Corona ist nicht das einzige polarisierende Thema. Die Serie versucht, die ganze Debattenlandschaft Deutschlands abzuarbeiten. Ob kleinkariert rechte Bürgerinitiativen oder Psychologen mit Burn-Out. In „Normaloland“ kommt jeder einmal dran – und das nicht zu knapp.

Tierarzt Dr. Grobel (Ben Rodrian, l.) befreit Frau Schuster (Ulrike Arnold, M.) und ihren Mann Alfons (Fred Berger, r.) von den Impf-Chips. ZDF/​Daniela Pfeil

In der zweiten Folge muss sich somit auch der „Indianerhäuptling“ Colt anhören, er betreibe kulturelle Aneignung und maße sich an, Vertreter amerikanischer Ureinwohner sein zu wollen. Sein Verhalten sei kolonialistisch und völlig ignorant. Allein das Wort „Indianer“ sei rassistischer Natur.

Nun sieht man vermutlich die Augen derer rollen, die sich in Folge 1 noch über die Leichtsinnigkeit anderer lustig gemacht haben. Doch jetzt sind es die Vorwürfe, die sich so manch vernunftbegabter Liberaler anhören musste, wenn er jüngst über seine Liebe zu Winnetou sprach. Das mag weh tun, aber anders funktionieren Debatten nicht.

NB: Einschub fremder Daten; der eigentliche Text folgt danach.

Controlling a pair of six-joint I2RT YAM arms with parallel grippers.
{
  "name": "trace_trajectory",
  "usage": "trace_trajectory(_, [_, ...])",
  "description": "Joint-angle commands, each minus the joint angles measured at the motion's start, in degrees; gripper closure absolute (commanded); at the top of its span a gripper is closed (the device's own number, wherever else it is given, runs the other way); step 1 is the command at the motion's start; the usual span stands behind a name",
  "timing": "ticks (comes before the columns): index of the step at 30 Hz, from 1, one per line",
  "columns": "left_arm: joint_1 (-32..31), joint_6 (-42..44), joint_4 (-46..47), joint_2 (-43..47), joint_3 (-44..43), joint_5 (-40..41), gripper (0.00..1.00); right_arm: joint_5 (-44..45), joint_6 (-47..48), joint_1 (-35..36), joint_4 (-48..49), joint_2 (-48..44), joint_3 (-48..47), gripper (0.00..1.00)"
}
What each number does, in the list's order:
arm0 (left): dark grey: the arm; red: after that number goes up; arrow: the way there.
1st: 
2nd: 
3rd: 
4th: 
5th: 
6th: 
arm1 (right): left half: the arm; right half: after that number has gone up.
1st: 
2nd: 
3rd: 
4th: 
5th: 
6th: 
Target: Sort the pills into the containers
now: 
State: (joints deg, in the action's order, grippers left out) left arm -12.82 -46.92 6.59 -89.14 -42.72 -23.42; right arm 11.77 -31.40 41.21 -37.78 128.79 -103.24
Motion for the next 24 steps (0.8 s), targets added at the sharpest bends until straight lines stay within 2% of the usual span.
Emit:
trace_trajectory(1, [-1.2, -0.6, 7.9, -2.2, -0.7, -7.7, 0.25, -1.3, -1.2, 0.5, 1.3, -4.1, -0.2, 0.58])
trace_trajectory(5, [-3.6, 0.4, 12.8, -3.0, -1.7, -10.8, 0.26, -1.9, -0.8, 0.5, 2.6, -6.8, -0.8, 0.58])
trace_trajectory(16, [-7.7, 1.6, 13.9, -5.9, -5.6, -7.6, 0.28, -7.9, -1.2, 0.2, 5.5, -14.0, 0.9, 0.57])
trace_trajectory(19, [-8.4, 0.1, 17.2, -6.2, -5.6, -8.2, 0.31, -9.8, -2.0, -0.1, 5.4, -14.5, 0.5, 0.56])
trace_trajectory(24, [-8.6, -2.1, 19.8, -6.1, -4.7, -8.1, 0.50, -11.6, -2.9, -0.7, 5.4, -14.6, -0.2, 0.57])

Es muss weh tun, so sind Vielfalt und Demokratie nun mal. Nicht alles und niemand ist perfekt und das ist auch gut so. Das Schöne an „Normaloland“ ist gerade das Zwingen des Zuschauers zur Selbstreflexion, denn absolut jeder Typ ist hier in Gänze oder in Ansätzen vertreten. Alles andere wäre ungerecht und würde auch keinen Spaß machen.

Colt (Michael Halberstadt) wird unverhofft Häuptling der Neustädter Apachen. ZDF/​Daniela Pfeil

Spaß hat man durch die fünf Episoden hinweg. Regisseur Thönnissen und sein Ensemble bestehend aus Ben Rodrian, Massiamy Diaby, Anton Schneider, Ulrike Arnold, Sylke Verheyen und Michael Halberstadt bieten ihrem Publikum Projektionsfläche, die es in diesen Zeiten braucht. Über sie können wir lachen und weil wir über sie lachen, lachen wir über uns.

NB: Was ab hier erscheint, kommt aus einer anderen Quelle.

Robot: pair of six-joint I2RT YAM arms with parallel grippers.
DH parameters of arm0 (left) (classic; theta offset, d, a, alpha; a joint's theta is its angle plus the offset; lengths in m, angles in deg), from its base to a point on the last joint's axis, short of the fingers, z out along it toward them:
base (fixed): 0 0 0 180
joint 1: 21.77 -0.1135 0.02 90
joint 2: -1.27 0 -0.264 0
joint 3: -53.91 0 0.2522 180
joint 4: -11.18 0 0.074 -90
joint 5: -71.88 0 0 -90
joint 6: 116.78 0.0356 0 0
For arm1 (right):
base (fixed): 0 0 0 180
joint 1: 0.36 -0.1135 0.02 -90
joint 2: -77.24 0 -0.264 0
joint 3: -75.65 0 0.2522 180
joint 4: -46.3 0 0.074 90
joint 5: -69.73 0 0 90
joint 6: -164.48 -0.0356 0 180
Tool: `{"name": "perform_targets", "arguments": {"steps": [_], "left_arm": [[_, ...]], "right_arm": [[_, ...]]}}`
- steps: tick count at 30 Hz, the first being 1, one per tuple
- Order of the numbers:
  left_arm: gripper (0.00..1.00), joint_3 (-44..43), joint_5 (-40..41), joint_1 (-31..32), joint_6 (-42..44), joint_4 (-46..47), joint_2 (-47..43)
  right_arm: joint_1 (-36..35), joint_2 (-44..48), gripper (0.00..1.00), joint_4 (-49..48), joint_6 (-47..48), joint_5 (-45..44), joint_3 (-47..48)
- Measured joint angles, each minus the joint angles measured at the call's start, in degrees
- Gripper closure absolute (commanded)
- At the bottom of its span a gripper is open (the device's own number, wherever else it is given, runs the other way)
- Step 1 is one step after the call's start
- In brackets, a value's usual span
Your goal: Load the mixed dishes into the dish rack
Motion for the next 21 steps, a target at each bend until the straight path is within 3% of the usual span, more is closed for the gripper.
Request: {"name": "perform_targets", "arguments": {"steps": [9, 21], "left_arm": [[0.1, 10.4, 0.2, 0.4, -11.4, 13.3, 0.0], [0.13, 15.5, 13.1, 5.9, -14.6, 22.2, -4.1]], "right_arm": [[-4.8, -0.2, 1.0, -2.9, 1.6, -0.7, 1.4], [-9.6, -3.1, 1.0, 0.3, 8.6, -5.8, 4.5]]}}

Humor hat es immer schwer gehabt und wer sich schwer tut mit anderer Leuten Witz und Witzigkeit, der braucht nun Toleranz für die eigene Humorlosigkeit. Wir Deutschen sind witzig, aller Klischees entgegengestellt; das beweist uns „Normaloland“. Eine kleine Serie, die weiß, was sie will, was sie kann und vor allem: wer sie ist. Eine wunderbare Auszeit für kurzweiligen Humor und ein kleiner Klaps auf die Finger.

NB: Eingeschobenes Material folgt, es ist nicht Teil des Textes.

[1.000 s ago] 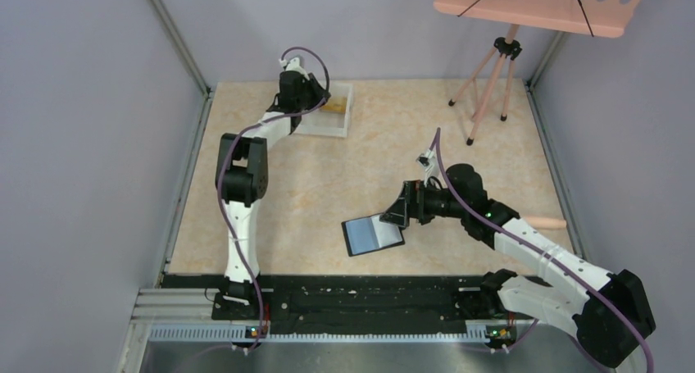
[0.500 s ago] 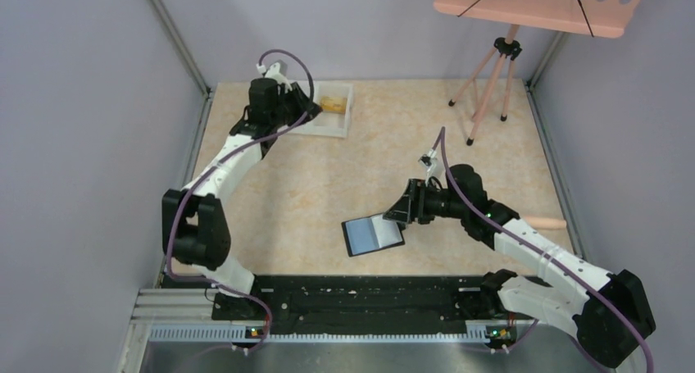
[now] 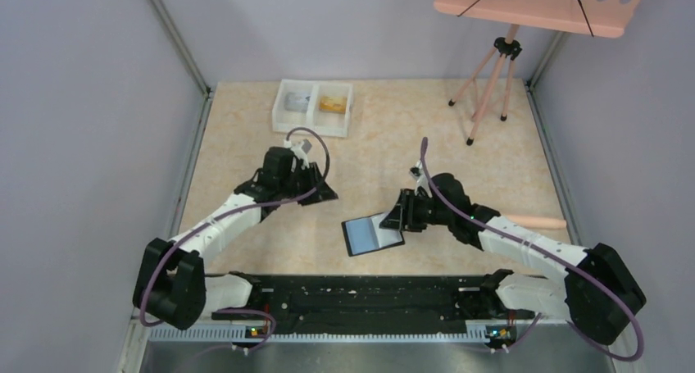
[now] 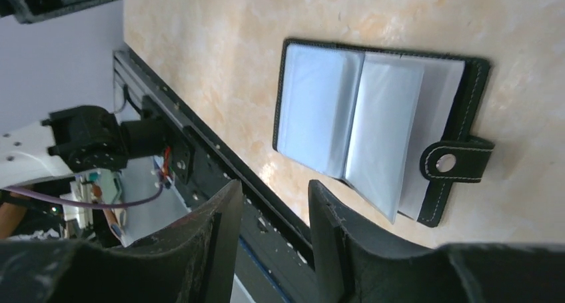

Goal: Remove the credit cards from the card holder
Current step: Remove the credit card from the card holder.

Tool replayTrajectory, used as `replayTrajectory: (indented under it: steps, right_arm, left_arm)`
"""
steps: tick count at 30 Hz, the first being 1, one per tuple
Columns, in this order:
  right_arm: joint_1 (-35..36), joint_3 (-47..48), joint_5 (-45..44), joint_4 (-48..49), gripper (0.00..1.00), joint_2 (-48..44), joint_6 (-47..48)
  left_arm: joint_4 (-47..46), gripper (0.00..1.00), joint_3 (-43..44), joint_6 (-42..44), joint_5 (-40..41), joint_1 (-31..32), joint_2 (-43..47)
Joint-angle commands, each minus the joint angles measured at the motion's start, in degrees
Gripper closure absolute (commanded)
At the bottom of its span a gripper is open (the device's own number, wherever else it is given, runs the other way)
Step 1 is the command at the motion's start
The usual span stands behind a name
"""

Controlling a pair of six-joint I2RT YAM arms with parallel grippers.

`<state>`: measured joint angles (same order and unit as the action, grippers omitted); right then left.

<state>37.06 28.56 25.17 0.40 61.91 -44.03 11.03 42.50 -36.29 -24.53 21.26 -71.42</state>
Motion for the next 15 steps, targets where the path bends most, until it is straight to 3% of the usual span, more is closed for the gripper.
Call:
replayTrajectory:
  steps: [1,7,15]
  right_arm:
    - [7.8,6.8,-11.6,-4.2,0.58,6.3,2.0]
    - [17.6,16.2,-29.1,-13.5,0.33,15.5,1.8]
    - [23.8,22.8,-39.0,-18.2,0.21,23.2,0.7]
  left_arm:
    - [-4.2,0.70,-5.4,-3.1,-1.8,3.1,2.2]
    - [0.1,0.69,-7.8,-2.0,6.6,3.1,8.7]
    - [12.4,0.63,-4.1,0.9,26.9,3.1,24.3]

Dieser Text basiert auf der Sichtung aller fünf Episoden von „Normaloland“.

Meine Wertung: 4/​5

Die Serie „Normaloland“ mit ihren fünf je etwa 15-minütigen Folgen ist seit dem 25. Februar in der ZDFmediathek abrufbar. Eine TV-Ausstrahlung als Zusammenschnitt erfolgt in der Nacht auf den 1. März um 0:00 Uhr im ZDF.